Il demanda alors à son sauveur de lui expliquer très brièvement la situation. Une guerre avait éclaté et ils en étaient les survivants. Un guerre... Cet événement funeste s'était déroulé il y a peu et pourtant, il n'en avait plus aucun souvenir. Lorsqu'il eut digéré l'information, il lui demanda son nom.
« Dong Ho... On se connaît ? » Peut-être qu'il était son meilleur ami et qu'il ne s'en souvenait pas, ou peut-être était-il un parfait étranger. Mais lui aussi demeurait un parfait étranger, même pour lui... Il lui demanda de lui attribuer un nom et un âge alors qu'il le suivait vers une foule. Un rassemblement ? Pour quoi faire ? Le prénommé Dong Ho s'était arrêté et contempla le jeune amnésique avec insistance.
« Jung Hye Seong ? Ça sonne bien... 17 ans ? Pourquoi pas... » Il haussa les épaules.
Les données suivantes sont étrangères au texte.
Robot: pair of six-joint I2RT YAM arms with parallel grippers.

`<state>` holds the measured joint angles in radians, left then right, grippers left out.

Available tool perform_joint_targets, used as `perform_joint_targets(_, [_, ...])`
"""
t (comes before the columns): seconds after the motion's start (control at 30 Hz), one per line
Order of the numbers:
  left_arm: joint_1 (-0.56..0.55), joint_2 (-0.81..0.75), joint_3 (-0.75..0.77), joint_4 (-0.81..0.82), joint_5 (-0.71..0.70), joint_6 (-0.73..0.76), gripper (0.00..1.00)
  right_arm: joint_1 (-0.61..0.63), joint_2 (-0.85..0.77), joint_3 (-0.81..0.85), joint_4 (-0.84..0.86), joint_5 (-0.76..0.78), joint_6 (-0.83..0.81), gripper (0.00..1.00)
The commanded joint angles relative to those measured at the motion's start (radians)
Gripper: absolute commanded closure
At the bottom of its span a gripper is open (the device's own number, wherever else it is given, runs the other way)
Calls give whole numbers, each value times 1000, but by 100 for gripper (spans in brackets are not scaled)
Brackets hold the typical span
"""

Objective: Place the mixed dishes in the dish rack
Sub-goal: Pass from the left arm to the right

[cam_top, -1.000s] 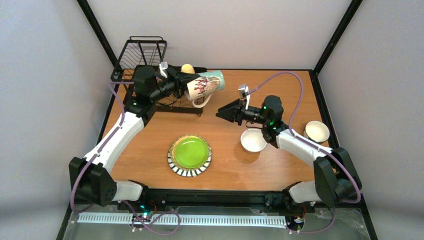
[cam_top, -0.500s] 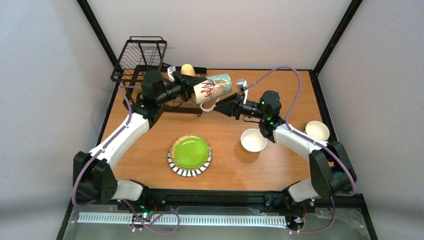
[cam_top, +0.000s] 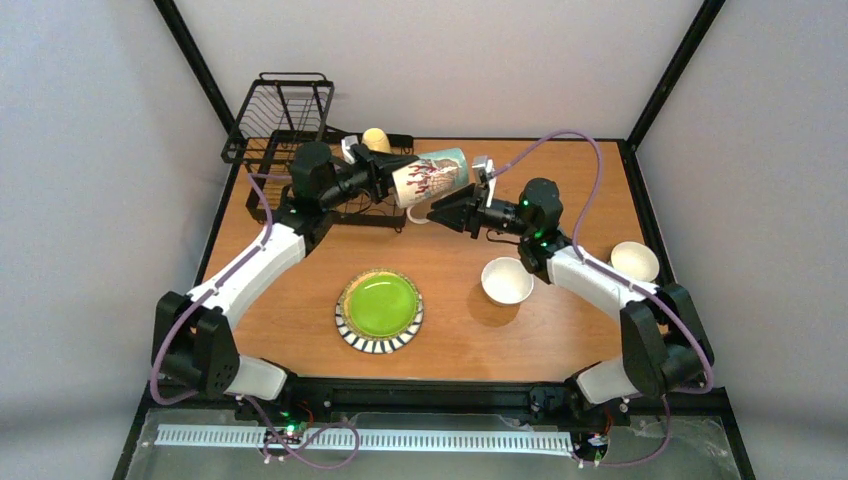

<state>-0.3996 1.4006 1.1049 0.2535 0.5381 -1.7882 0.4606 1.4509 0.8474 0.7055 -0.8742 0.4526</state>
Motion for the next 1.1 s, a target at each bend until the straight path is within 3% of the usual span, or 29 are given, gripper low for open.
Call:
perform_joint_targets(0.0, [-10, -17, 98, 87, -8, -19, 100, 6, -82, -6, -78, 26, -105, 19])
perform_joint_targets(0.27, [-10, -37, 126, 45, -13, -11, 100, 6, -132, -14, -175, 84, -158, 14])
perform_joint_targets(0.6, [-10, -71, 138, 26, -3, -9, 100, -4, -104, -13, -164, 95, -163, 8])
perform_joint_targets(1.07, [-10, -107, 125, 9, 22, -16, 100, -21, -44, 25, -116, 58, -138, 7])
Qu'il ait 17 ou 20 ans, qu'est-ce que cela pouvait bien changer de toute façon ? Un détail vint cependant lui chatouiller l'esprit? Et son anniversaire ? Il le fêterait quand ?
« On pourra fêter mon anniversaire le 21 Décembre ? Je ne sais pas, cette date sonne bien, j'ai l'impression qu'il s'est passé quelque chose d'important un 21 Décembre. »L'entretien avec les survivants n'avait mené à rien, du moins pour Dong Ho. Ce dernier n'appréciait guère les conditions actuelles et n'accepterait en aucun cas de vivre comme une victime de la guerre. Au contraire, il se voyait davantage diriger une organisation dans laquelle il formerait ses recrues pour leur permettre de se défendre contre ces nouvelles créatures mutantes engendrées par la radioactivité. Ainsi, Dong Ho décida de créer son propre clan et Hye Seong lui prêta volontiers son aide. Il n'avait pas été contraint de le sauver et pourtant il avait pris soin de lui. Il avait une dette envers lui, il lui devait la vie, c'est pourquoi il avait choisi de dévouer sa vie à celle de Dong Ho et à ses idéaux.
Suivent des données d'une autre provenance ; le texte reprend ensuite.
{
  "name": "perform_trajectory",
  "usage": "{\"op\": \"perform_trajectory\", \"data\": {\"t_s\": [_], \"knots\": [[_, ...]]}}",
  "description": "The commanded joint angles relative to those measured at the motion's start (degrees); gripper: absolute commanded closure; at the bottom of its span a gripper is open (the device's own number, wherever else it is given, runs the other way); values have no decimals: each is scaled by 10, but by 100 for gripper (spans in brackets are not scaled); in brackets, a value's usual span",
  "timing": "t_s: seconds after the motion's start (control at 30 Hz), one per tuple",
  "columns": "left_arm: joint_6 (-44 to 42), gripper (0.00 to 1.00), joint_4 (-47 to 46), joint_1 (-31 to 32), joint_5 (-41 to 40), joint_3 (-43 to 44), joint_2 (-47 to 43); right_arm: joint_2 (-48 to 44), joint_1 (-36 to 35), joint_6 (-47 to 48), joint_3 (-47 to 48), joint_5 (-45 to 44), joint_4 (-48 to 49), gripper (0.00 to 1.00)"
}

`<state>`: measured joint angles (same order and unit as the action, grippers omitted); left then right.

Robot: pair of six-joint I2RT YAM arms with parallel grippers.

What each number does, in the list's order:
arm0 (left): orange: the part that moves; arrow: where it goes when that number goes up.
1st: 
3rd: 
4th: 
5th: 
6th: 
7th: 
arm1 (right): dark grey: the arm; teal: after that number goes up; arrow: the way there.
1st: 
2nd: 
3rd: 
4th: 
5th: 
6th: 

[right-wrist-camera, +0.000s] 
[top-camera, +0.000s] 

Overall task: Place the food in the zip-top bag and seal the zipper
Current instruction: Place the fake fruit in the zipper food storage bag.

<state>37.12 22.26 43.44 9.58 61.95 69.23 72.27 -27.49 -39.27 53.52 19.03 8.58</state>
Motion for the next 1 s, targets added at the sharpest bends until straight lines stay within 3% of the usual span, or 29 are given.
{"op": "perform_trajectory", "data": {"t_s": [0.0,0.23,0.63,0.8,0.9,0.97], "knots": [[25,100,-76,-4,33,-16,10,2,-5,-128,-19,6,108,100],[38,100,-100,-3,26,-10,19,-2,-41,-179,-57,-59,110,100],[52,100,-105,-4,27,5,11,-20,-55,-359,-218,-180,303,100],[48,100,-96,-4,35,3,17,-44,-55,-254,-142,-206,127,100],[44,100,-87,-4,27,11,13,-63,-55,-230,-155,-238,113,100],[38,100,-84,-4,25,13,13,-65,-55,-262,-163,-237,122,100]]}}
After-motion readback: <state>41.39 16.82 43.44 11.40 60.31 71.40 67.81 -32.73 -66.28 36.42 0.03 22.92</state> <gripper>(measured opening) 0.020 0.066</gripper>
La Main Rouge vit alors le jour et lorsque Dong Ho ramenait de nouvelles recrues blessées afin de les sauver, Hye Seong réalisa rapidement qu'il possédait des connaissances en médecine. Il avait donc pris l'habitude d'assister les médecins et infirmiers lorsque ces derniers sollicitaient son aide, mais la majeure partie de son temps, il conseillait son ami et s'instruisait sur l'époque d'avant guerre. Il s'assurait également du bien être de ses proches et les conseillait volontiers lorsque ces derniers acceptaient de se confier à lui.
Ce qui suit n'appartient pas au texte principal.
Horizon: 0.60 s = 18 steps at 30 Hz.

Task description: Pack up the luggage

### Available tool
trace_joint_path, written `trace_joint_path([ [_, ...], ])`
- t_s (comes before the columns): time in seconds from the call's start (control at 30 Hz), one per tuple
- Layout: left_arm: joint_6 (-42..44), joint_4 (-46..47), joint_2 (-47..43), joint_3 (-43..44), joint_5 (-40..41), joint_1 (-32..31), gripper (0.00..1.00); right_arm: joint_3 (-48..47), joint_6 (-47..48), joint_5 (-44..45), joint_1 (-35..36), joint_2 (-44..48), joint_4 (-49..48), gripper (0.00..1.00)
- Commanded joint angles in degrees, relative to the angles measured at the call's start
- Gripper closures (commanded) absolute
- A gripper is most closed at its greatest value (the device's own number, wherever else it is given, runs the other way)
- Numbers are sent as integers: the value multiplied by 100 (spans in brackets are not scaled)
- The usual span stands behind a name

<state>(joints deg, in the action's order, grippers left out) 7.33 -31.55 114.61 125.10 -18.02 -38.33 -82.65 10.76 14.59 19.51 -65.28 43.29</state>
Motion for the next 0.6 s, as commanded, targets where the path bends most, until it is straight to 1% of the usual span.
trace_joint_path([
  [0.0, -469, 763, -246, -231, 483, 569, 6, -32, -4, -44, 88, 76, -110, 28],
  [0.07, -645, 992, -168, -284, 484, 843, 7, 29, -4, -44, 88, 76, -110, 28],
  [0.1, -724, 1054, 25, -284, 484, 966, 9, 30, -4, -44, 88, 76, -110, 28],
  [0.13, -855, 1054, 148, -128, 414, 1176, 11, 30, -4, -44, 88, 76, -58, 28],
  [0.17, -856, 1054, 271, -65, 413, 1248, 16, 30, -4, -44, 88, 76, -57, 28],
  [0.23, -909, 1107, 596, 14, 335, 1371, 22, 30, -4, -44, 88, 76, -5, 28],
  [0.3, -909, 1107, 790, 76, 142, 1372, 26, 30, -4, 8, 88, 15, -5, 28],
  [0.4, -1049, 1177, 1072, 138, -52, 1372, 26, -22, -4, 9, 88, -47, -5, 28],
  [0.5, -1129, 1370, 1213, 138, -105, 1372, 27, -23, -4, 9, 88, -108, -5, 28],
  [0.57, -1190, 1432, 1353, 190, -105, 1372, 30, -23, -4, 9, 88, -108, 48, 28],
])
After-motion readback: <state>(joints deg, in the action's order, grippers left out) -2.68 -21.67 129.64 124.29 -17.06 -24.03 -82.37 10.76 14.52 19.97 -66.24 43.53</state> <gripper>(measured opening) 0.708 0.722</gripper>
Depuis son amnésie, Hye Seong était devenu plus joyeux, plus taquin, mais plus fourbe aussi. Il avait davantage confiance en lui même s'il lui arrivait parfois de douter de lui, surtout lorsqu'il pétait un câble à cause de ses migraines. il se détestait dans ces moments-là, c'est pourquoi il lui arrivait de s'absenter du clan de temps en temps afin de ne pas blesser ses proches. À cause de ce comportement, Dong Ho lui avait donné le surnom de "Werewolf", puisqu'à l'instar des loups-garous, Hye Seong avait lui aussi sa propre pleine lune qui le transformait. De manière assez ironique, il semblerait que l'amnésie du jeune homme lui avait permis d'être celui qu'il devait être, celui qu'il avait toujours été au fond de lui... Car si Joon Ho ressemblait à sa mère, Hye Seong arborait davantage les traits de son père.